Proof. Let $f: X \to Y$ be an initial map.

Step 1. Let $x,y \in X$. If $f(x) \leqslant f(y)$, then $x \leqslant y$.

Consider the cofinite topology on $\mathbb{N}$ and let $g: \mathbb{N} \to X$ be the map defined by $g(0) = x$ and $g(n) = y$ if $n > 0$. Since the specialization order defined by the cofinite topology is the equality relation, $g$ is a monotone map. Let $h = f \circ g$. Then $h(0) = f(x)$ and $h(n) = f(y)$ if $n > 0$. I claim that $h$ is continuous. Indeed, let $U$ be an open subset of $Y$. Since $f(x) \leqslant f(y)$, the condition $f(x) \in U$ implies $f(y) \in U$. It follows that $h^{-1}(U)$ is either equal to $\emptyset$, $\mathbb{N}$ or $\mathbb{N} - \{0\}$ and hence is open in all cases, which proves the claim. Since $f$ is an initial map and $g$ is monotone, $g$ is continuous. Thus if $V$ is an open subset of $X$ containing $x$, $g^{-1}(V)$ is an open subset of $\mathbb{N}$ containing $0$. Therefore $g^{-1}(V)$ is cofinite and contains some $n > 0$. It follows that $y = g(n)$ belongs to $V$. Thus any open subset containing $x$ also contains $y$, that is, $x \leqslant y$.

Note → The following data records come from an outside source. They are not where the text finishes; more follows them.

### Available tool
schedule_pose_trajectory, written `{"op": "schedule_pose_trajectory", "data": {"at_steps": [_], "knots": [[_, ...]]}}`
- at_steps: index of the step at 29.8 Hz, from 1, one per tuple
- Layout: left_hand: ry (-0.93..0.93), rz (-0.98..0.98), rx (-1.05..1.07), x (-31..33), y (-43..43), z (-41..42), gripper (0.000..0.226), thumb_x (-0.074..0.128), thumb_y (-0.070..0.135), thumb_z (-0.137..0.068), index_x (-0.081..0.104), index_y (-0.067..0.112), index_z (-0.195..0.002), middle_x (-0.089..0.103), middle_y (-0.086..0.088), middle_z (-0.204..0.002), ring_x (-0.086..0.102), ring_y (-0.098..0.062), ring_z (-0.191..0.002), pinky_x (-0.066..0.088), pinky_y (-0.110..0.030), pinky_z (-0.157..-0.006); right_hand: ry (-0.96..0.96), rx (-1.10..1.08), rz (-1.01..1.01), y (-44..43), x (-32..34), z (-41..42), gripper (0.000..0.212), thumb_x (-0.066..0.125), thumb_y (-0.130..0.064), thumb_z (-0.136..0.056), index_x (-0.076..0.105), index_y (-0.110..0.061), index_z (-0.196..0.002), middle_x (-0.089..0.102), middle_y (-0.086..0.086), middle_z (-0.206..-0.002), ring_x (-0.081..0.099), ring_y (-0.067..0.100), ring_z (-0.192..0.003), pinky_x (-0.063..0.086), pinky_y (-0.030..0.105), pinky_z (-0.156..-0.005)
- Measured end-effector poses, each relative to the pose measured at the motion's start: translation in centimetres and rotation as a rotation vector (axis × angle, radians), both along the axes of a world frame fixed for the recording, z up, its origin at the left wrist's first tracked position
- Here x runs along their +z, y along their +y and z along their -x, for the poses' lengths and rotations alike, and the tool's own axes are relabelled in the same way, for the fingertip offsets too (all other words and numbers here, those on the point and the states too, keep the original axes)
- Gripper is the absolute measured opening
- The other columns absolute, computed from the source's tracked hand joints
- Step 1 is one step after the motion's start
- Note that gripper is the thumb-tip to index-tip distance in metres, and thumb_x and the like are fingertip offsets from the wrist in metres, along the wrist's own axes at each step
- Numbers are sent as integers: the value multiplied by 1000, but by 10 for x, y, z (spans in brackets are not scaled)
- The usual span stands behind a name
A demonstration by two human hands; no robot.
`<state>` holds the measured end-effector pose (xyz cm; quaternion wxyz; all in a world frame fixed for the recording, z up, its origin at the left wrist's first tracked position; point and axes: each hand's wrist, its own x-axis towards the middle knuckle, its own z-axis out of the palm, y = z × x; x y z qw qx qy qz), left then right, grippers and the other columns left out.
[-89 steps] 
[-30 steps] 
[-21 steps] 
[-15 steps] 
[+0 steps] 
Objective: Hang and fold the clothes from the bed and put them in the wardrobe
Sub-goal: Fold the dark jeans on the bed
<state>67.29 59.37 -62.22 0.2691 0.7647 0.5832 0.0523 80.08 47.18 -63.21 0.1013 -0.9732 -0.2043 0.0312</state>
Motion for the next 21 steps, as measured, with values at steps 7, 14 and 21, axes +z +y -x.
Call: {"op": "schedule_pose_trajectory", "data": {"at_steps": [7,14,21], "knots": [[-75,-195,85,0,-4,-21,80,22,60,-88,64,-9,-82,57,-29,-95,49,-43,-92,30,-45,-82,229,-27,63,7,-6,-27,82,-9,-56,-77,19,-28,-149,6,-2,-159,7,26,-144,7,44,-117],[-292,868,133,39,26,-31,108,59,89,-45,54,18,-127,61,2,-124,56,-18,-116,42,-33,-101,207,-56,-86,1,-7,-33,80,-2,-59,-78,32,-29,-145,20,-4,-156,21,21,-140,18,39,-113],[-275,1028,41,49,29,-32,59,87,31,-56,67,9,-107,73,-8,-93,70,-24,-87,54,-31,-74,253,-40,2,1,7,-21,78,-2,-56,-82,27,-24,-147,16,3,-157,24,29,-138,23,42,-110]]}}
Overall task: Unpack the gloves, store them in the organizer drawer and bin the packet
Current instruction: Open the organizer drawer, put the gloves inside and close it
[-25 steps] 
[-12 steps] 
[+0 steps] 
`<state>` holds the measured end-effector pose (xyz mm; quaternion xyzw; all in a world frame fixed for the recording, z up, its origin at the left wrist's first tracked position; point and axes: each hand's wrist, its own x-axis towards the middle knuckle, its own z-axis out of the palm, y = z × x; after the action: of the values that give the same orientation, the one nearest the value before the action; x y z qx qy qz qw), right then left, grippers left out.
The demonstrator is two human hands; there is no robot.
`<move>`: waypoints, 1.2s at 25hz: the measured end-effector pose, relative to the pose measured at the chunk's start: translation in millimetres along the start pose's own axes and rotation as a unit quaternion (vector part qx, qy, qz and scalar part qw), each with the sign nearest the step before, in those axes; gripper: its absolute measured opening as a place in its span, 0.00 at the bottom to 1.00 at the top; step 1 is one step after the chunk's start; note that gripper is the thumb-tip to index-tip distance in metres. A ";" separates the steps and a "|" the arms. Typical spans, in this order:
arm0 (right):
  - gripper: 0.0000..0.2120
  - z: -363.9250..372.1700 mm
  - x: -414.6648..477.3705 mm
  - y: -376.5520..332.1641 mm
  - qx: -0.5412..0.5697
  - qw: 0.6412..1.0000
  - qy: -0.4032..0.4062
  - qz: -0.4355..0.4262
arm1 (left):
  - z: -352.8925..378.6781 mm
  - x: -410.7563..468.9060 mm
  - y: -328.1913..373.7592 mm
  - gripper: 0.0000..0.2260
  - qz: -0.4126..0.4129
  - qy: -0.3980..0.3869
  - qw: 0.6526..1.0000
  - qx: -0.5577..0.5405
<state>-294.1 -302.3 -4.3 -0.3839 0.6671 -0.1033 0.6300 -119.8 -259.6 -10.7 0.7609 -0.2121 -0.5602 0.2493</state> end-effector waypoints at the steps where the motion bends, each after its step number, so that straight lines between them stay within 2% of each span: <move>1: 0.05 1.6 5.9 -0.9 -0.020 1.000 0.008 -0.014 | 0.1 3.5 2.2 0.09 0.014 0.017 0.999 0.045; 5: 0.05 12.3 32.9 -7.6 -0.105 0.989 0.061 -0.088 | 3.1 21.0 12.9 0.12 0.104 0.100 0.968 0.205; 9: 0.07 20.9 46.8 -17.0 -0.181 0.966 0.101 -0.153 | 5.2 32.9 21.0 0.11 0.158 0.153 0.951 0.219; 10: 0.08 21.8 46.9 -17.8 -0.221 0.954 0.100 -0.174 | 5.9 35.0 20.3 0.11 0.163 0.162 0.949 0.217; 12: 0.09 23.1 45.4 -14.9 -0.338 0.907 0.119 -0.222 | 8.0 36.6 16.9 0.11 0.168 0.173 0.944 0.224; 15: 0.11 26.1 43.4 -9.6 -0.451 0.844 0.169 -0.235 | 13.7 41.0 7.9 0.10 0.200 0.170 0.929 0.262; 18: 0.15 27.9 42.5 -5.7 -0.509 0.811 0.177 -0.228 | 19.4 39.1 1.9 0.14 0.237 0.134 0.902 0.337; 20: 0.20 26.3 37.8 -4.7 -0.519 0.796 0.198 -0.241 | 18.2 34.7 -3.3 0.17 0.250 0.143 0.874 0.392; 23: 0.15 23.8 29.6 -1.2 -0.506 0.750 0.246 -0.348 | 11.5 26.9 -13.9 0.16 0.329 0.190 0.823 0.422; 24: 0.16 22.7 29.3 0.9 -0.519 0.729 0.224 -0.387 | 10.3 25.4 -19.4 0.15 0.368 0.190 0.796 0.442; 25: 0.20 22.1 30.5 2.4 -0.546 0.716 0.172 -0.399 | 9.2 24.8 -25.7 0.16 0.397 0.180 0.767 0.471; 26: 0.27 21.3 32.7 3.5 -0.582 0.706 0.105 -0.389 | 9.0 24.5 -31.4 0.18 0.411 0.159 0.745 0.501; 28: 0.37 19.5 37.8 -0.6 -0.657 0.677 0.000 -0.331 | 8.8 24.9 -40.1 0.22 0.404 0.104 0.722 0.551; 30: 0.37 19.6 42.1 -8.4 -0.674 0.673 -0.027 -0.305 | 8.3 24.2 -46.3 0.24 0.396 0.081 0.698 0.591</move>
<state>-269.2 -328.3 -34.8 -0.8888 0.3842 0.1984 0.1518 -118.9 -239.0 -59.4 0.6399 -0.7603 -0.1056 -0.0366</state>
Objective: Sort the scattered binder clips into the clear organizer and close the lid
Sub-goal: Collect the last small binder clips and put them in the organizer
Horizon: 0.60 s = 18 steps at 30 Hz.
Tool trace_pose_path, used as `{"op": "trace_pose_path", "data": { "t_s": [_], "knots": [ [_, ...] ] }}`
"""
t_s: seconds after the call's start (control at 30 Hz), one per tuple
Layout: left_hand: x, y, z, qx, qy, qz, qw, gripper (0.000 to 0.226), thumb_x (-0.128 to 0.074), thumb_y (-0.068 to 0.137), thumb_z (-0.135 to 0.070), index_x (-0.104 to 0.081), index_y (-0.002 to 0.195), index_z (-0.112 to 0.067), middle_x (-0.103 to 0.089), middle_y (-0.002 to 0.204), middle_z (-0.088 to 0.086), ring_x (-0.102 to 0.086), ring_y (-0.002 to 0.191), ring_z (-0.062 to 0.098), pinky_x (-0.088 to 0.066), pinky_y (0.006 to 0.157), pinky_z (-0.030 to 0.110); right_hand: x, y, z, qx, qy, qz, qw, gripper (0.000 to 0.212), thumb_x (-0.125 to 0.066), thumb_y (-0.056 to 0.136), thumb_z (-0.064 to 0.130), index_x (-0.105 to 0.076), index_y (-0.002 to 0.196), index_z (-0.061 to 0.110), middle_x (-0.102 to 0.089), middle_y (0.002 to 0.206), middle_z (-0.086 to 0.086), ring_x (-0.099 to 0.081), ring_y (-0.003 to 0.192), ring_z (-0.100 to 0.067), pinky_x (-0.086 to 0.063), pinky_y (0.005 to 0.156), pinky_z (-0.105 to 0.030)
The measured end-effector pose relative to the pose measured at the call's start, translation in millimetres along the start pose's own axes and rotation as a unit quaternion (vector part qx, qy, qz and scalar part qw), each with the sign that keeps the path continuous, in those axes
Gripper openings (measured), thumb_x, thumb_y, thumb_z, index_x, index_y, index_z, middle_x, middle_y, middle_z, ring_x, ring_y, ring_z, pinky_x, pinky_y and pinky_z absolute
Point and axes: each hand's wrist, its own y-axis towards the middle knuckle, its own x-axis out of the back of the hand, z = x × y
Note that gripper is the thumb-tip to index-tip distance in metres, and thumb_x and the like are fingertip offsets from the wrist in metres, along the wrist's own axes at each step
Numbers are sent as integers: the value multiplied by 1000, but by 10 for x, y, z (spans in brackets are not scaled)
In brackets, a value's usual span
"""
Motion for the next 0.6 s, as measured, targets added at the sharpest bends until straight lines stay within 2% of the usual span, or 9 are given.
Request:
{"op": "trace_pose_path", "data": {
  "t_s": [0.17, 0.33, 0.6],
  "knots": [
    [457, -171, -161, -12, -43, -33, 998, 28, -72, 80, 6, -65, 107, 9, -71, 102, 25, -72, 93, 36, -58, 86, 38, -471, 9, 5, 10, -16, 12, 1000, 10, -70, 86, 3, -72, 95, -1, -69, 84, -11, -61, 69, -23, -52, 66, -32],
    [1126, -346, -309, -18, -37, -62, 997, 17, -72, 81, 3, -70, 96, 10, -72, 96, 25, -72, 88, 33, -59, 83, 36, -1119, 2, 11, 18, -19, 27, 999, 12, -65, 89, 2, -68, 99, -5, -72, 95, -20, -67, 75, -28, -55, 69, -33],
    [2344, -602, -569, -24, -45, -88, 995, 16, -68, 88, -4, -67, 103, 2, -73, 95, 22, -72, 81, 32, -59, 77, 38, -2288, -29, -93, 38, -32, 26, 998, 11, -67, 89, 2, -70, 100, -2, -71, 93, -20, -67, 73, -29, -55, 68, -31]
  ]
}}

Step 2. Let $\mathcal{T}$ be the topology on $X$ and let $\mathcal{I}$ be the initial topology on $X$ defined by $f$. Since $f$ is continuous, $\mathcal{I} \subseteq \mathcal{S}$. Let $i: (X, \mathcal{I}) \to (X, \mathcal{S})$ be the identity map. Then $f \circ i:(X, \mathcal{I}) \to Y$ is continuous by definition of the initial topology. Moreover, suppose that $x \leqslant_\mathcal{I} y$. Since $f \circ i$ is continuous, it is monotone with respect to the specialization orders and hence $f(x) \leqslant f(y)$. It follows by Step 1 that $x \leqslant_\mathcal{T} y$. Thus $i: (X, \mathcal{I}) \to (X, \mathcal{S})$ is monotone and since $f$ is initial and $f \circ i$ is continuous, $i$ is a continuous map from $(X, \mathcal{I})$ to $(X, \mathcal{S})$. It follows that $\mathcal{S} \subset \mathcal{I}$ and finally $\mathcal{S} = \mathcal{I}$. Thus the topology on $X$ is the initial topology defined by $f$.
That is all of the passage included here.